The Seekopf is a mountain, , near Forbach in the Northern Black Forest between the Badener Höhe and the Schwarzenbach Reservoir. Over the Seekopf runs the West Way, the best known hiking trail in the Black Forest. On the very thinly wooded summit there is a monument to Phillipp Bussemer, a member of the Black Forest Club who died in 1918.

On the eastern flank of the mountain in a 170-metre-deep cirque is a lake, the Herrenwieser See. West of the Seekopf on the other side of the saddle, which forms the transition to the Badener Höhe, is the Black Forest National Park which was established in 2014.

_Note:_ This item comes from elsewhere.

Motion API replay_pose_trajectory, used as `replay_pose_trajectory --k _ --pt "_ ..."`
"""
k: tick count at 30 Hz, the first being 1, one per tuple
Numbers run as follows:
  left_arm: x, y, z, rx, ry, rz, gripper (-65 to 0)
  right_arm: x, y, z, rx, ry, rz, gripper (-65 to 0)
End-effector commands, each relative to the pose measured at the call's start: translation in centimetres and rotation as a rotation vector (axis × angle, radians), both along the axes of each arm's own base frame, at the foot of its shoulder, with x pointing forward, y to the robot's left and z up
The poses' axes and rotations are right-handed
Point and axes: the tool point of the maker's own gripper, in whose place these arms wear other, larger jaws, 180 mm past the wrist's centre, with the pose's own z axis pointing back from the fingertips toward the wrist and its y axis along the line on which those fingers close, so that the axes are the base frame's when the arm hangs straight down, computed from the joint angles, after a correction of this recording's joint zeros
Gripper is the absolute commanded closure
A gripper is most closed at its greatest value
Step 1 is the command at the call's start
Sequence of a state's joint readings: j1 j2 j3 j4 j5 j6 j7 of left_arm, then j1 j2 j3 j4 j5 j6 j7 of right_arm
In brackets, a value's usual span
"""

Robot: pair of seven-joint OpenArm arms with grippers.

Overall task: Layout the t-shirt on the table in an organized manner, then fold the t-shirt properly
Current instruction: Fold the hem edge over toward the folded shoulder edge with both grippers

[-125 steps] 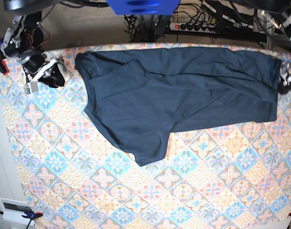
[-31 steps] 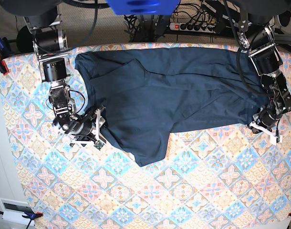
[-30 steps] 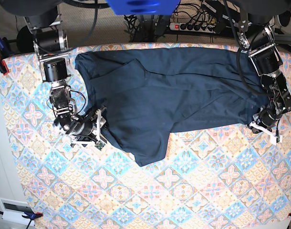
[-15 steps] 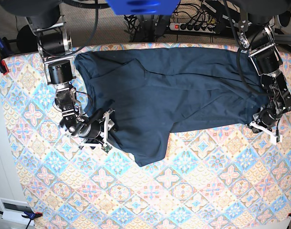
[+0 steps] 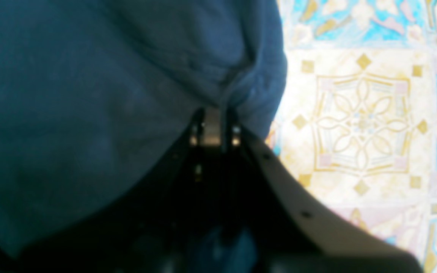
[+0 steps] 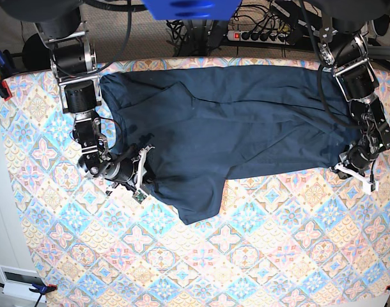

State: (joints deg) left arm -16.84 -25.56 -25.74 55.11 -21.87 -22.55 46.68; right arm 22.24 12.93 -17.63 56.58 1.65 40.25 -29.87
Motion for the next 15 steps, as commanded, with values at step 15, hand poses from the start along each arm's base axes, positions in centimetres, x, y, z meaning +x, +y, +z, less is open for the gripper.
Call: replay_pose_trajectory --k 15 --pt "3.2 0.0 6.8 -0.008 -0.210 -0.012 0.0 4.4 -5.7 9.2 -0.044 -0.231 -0.141 -0.3"
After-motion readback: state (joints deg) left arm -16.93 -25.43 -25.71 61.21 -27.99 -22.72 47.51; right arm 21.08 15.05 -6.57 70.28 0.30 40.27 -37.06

== Power station project ==
As part of an expansion of the Forbach Pumped Storage Power Station, the EnBW plan to build a new upper basin over the summit area of the Seekopf. A circular embankment is intended to impound 2 million cubic metres of water. The area required is 23 hectares. By the end of 2016 the dossier for the planning approval process will be worked up, then the company will decide whether to proceed with the project.

== Nearby mountain with same name ==
Only 11 kilometres further south, also in the Northern Black Forest, lies another mountain of the same name, the Seekopf between Seebach in the county of Ortenaukreis and the Wildsee lake near Ruhestein.